Friday, July 28, 2017

Status Update on the New Overtime Rules


Summary:  Earlier this week, the Department of Labor (DOL) issued a Request for Information (RFI) seeking comments regarding the rules that establish which employees can be exempt from the Fair Labor Standards Act (FLSA) minimum wage and overtime pay requirements.  This request, combined with the DOL’s latest position in the key case challenging the version of the overtime rules that were finalized by the DOL last May, strongly suggest that the new overtime rules will never go into effect but that other changes to the preexisting rules may be forthcoming.



The events that have transpired related to the new overtime rules up to this week’s RFI can be summarized as follows:

  • In May 2016, the DOL issued long awaited final rules on the FLSA overtime exemptions that were scheduled to go into effect on December 1, 2016.  As detailed in our earlier blog, the new rules significantly increased the salary required for white collar (executive, administrative, professional and computing) and highly compensated employees to qualify as exempt from the FLSA’s overtime and minimum wage requirements.

  • On November 23, 2016 (just a week before the new rules were scheduled to go into effect), a federal district court in Texas issued a nationwide temporary injunction preventing the new rules from going into effect.   As explained further in our prior blog, the Judge concluded that the new rules exceeded the DOL’s authority because Congress intended the exemptions to be determined based on an employee’s duties and the new rules raised the required salary threshold so high it effectively “supplanted the duties test.” 

  • Shortly after the injunction was issued, the DOL appealed the district court’s decision to the Fifth Circuit Court of Appeals.  However, the Administration changed between the time that the DOL initially appealed and the date that the DOL’s next brief in the case was due.  The DOL sought, and was granted, multiple extensions as the new Trump Administration scrambled to get a Secretary of Labor in place and determine its position on the issue.

  • Finally, on June 30, 2017, the DOL filed a reply brief.  In its brief the DOL did not defend the new overtime rule but did argue that the DOL does have the authority to set a salary threshold for the overtime exemptions.  In other words, the DOL didn’t stand by the high salary thresholds set by the new rules but clearly wanted to make sure it retained the authority to set salary thresholds going forward.

Now, through the RFI, the DOL is seeking comment from the public to help it determine where to go from here.  In the RFI, the DOL acknowledges that the salary threshold set by the new rule was too high.  The DOL states that it is seeking feedback on how to revise the new rules “including whether the standard salary level set in that rule effectively identifies employees who may be exempt, whether a different salary level would more appropriately identify such employees, the basis for setting a different salary level, and why a different salary level would be more appropriate or effective.”

So what does this all mean for employers?
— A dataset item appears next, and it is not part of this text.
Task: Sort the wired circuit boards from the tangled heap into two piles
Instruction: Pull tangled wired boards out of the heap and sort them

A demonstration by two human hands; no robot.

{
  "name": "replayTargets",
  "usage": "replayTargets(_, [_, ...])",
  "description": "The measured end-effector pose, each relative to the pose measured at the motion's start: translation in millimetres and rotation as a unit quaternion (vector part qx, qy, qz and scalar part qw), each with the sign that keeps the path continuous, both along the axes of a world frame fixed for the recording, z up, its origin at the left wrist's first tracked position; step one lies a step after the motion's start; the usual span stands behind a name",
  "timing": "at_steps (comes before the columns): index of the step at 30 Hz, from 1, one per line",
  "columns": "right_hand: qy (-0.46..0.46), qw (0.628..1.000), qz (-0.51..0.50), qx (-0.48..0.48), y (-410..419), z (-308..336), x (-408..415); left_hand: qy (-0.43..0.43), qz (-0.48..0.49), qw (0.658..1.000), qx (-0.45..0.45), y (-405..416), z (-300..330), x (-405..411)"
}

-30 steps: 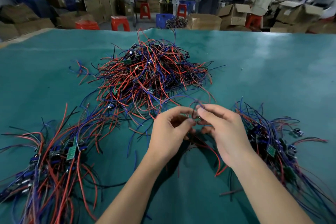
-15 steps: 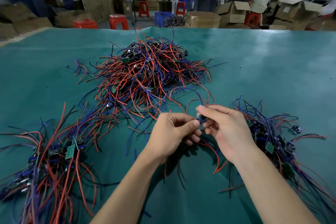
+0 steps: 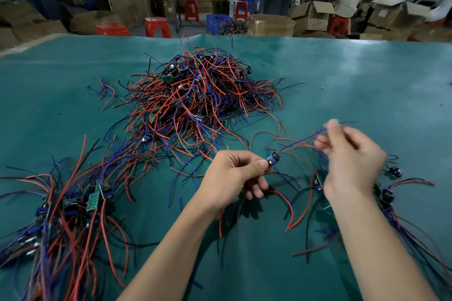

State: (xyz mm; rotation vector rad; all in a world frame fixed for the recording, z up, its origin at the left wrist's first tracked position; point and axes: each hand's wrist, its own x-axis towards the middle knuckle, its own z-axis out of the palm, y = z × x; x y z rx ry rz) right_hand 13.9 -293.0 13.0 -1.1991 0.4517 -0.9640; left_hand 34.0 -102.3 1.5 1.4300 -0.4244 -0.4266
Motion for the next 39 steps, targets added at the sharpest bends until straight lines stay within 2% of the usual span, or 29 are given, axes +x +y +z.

The rulemaking process that the DOL would need to engage in to change the new overtime rules can be an arduous and slow moving one.  We ultimately expect that the DOL’s efforts will result in changes to the preexisting overtime rules.  This will likely include some increase to the salary threshold which Secretary of Labor Alexander Acosta has said he supports.   However, we certainly do not expect to see increases to the salary thresholds as high as those set by the new overtime rules, and, given that DOL is no longer defending them in court, it is unlikely that the new rules with the higher threshold will ever go into effect.